Energy aware scheduling model and online heuristics for stencil codes on heterogeneous computing architectures

Cluster Computing, Nov 2016

Performance of high-end supercomputers will reach the exascale through the advent of core counts in billions. However, in the upcoming exascale computing era it is important not only to focus on the performance, but also on scalability of fine-grained parallel applications, data locality and energy aware scheduling within the parallel code. In fact, parallel applications need to change even now by redesigning algorithms and data structures respectively to take advantage of the recent improvements in energy efficiency of heterogeneous computing hardware, including multicore processors and GPU accelerators. Over the next few years one of the biggest challenges for exascale will be the ability of parallel applications to fully exploit locality which will, in turn, be required to achieve expected performance and energy efficiency. Future highly parallel applications will have to deal with deep memory hierarchies taking into account energy cost in moving data off-chip. Therefore, they will have to apply new coordinated scheduling approaches to balance energy aware resource utilization and minimize work starvation during runtime.
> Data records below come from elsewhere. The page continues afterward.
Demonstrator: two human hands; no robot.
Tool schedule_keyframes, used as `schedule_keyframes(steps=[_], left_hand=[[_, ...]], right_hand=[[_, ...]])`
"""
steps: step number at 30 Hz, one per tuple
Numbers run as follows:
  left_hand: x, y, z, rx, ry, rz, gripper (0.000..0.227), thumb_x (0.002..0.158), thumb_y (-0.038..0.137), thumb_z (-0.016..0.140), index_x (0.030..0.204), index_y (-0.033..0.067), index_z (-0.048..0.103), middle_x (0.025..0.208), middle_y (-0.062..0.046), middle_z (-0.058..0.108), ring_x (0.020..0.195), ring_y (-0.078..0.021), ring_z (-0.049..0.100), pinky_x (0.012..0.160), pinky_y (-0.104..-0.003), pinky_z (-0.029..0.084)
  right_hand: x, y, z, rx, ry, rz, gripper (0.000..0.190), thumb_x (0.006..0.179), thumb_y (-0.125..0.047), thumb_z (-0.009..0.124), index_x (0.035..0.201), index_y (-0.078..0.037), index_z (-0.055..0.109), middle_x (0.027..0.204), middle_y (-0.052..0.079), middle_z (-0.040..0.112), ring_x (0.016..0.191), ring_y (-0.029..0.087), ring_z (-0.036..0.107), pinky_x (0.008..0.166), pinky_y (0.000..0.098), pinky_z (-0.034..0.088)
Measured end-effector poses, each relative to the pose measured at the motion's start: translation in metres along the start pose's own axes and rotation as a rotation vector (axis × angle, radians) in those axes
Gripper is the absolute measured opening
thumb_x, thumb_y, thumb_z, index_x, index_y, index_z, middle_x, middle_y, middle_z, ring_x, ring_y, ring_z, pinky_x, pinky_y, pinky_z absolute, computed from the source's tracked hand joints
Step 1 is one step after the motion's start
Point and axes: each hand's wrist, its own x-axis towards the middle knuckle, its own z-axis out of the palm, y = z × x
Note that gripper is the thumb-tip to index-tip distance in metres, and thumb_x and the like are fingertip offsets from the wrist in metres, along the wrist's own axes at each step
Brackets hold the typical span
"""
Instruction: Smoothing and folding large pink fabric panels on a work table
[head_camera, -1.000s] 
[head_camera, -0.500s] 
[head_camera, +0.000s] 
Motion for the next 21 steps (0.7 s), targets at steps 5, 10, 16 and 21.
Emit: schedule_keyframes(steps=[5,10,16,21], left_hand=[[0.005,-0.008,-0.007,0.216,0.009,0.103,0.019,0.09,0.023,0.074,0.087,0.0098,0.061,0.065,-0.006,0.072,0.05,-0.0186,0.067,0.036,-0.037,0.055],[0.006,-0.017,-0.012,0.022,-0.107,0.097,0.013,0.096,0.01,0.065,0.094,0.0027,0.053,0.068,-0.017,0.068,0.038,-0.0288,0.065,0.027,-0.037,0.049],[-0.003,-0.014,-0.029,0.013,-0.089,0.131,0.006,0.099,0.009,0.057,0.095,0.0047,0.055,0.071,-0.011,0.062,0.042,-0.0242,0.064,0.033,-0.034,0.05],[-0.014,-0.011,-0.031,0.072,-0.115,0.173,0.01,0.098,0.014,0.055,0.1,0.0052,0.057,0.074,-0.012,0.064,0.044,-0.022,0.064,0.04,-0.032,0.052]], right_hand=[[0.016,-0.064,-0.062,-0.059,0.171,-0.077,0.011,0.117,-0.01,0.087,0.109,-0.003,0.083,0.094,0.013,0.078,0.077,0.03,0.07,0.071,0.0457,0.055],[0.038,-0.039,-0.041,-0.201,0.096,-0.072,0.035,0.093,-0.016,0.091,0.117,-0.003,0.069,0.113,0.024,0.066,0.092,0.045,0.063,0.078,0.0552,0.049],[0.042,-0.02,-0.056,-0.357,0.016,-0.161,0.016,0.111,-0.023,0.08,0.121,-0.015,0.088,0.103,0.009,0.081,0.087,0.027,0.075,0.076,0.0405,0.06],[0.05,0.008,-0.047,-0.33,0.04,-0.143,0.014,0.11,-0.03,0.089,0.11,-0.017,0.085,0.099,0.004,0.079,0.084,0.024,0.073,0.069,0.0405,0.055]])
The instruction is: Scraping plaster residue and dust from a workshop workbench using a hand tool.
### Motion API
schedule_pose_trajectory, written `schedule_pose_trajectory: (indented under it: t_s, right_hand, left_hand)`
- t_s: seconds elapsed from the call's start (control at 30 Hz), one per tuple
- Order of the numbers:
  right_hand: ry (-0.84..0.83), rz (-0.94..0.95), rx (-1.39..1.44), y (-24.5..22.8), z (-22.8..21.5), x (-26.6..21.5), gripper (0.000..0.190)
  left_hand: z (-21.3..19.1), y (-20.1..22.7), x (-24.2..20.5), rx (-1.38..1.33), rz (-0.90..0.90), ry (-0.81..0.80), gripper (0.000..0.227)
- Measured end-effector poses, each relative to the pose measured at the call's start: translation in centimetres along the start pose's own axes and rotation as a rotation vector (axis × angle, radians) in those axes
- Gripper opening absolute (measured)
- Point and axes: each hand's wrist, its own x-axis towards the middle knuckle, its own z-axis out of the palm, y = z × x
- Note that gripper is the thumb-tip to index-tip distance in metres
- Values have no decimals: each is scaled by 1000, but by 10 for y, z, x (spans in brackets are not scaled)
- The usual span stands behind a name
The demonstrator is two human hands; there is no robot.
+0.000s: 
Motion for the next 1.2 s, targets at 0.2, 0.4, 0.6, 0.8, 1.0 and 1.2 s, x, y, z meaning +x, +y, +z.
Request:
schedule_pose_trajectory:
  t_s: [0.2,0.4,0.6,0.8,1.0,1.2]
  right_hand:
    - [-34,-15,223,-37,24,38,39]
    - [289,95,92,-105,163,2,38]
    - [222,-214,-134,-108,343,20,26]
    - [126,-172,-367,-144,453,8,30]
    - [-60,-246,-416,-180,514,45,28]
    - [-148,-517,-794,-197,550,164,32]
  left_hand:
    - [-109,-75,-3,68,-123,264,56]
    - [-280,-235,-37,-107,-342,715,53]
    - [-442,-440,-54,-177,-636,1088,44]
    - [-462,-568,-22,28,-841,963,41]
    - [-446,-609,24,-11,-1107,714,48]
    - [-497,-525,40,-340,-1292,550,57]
As new constraints and limits on memory bandwidth and energy will play a key role in high performance computing (HPC) in the future, more sophisticated and dynamic scheduling techniques will be needed and applied within the parallel code. In this paper we focus on an energy-aware distribution of the stencil workload on heterogeneous processors. Our analysis of energy and performance models focused on relevant class of stencil computations to explore the relationship between task scheduling algorithms and energy constraints. More precisely, we search for a schedule which minimizes the energy usage within a specified computation’s deadline of the stencil workload on heterogeneous architectures. Since the problem is computationally intractable, we present an integer linear programming formulation for finding optimal schedules. As finding optimal schedules is time consuming we have developed four heuristics and tested them experimentally with respect to optimal solutions. In our work we focus on a single node configurations with heterogeneous processors. These configurations represent the state of the art multi- and many-core architectures.

A PDF file should load here. If you do not see its contents the file may be temporarily unavailable at the journal website or you do not have a PDF plug-in installed and enabled in your browser.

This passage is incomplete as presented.